(Exercise description): Below are records. Find each line in them that holds the word "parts" and copy it.

==== Source material ====

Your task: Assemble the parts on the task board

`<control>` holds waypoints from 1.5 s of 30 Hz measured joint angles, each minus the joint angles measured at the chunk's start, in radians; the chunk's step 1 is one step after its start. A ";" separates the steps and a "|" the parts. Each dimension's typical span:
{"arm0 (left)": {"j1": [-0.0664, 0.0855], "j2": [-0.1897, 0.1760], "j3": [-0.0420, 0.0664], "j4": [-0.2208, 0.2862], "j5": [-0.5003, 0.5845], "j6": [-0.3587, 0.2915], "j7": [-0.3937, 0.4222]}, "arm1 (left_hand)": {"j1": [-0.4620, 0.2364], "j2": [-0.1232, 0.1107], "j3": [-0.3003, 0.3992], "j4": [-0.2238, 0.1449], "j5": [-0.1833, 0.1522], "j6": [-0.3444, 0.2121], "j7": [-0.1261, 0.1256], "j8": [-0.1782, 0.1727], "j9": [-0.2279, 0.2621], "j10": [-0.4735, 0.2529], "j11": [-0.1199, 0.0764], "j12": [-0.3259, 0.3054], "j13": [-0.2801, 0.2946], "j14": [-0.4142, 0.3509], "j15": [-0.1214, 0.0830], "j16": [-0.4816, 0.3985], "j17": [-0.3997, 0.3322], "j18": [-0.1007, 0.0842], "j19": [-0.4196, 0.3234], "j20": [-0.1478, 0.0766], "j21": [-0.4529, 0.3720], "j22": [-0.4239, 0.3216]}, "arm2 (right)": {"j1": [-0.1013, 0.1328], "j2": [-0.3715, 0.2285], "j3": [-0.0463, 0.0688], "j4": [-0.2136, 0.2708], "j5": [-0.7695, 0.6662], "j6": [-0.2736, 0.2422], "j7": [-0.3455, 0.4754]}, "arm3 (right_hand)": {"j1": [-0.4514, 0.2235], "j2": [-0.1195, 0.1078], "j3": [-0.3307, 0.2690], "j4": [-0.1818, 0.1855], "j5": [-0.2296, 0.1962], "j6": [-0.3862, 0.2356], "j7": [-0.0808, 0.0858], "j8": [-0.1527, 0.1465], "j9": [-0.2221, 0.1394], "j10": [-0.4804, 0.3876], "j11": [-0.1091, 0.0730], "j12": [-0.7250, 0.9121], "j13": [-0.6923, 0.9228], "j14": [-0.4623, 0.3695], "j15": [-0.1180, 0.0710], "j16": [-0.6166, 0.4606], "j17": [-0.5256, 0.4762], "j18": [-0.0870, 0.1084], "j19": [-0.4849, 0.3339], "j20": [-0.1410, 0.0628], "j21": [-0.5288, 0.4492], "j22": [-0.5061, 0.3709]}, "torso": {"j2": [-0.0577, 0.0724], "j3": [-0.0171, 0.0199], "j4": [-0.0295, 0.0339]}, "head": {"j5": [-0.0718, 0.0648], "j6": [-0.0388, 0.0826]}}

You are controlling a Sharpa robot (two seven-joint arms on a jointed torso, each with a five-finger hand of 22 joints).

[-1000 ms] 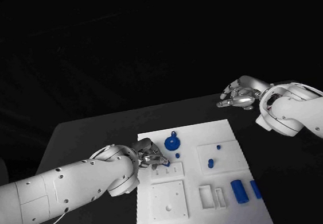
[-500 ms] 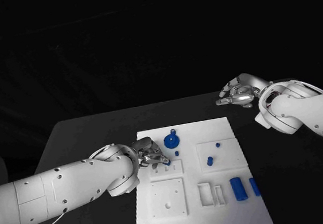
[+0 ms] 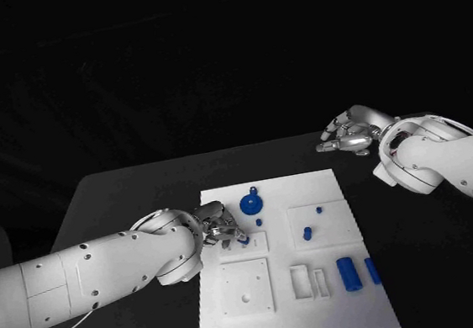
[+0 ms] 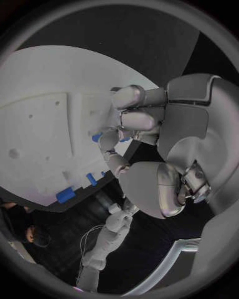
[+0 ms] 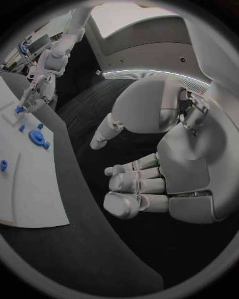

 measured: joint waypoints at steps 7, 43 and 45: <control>-0.003 0.000 0.000 -0.003 -0.009 0.012 -0.005 | -0.007 0.001 0.001 0.006 -0.015 0.002 -0.001 -0.002 0.000 0.000 0.000 0.004 -0.006 0.002 0.001 0.000 -0.001 0.000 0.000 0.000 0.004 0.000 | 0.000 0.000 0.000 0.000 0.001 0.003 0.000 | 0.000 0.000 -0.003 0.003 0.000 0.004 0.001 0.000 0.000 0.000 0.000 0.000 0.000 0.000 0.000 0.000 0.000 0.000 0.000 0.000 0.000 0.000 | 0.000 -0.0001 -0.0001 | 0.001 -0.002; -0.002 -0.005 0.002 0.002 -0.015 0.064 -0.026 | -0.019 -0.012 0.000 0.013 0.000 0.009 -0.001 -0.024 0.298 0.000 0.000 0.015 -0.024 -0.002 -0.002 0.005 -0.011 0.007 -0.009 0.005 0.008 0.000 | 0.000 0.005 0.000 -0.005 0.005 0.013 0.000 | -0.004 0.004 -0.006 0.006 0.004 0.007 0.000 0.000 0.000 0.000 0.000 0.000 -0.003 0.000 0.000 0.000 0.001 0.000 0.000 0.000 0.000 -0.001 | 0.000 -0.0004 -0.0004 | 0.003 -0.010; -0.002 -0.005 0.003 0.002 -0.015 0.067 -0.027 | -0.021 -0.010 0.000 0.013 0.000 0.009 -0.001 -0.025 0.312 0.000 0.000 0.015 -0.026 -0.002 -0.001 0.005 -0.009 0.007 -0.009 0.005 0.008 0.000 | 0.000 0.005 0.000 -0.005 0.005 0.013 0.000 | -0.004 0.004 -0.006 0.006 0.004 0.007 0.000 0.000 0.001 0.000 0.000 0.000 -0.003 0.000 0.000 0.000 0.001 0.000 0.000 0.000 0.000 -0.001 | 0.000 -0.0004 -0.0003 | 0.003 -0.010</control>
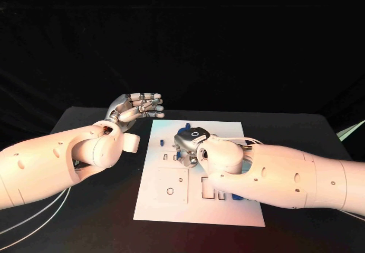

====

(Answer space):
Your task: Assemble the parts on the task board
`<control>` holds waypoints from 1.5 s of 30 Hz measured joint angles, each minus the joint angles measured at the chunk's start, in radians; the chunk's step 1 is one step after its start. A ";" separates the steps and a "|" the parts. Each dimension's typical span:

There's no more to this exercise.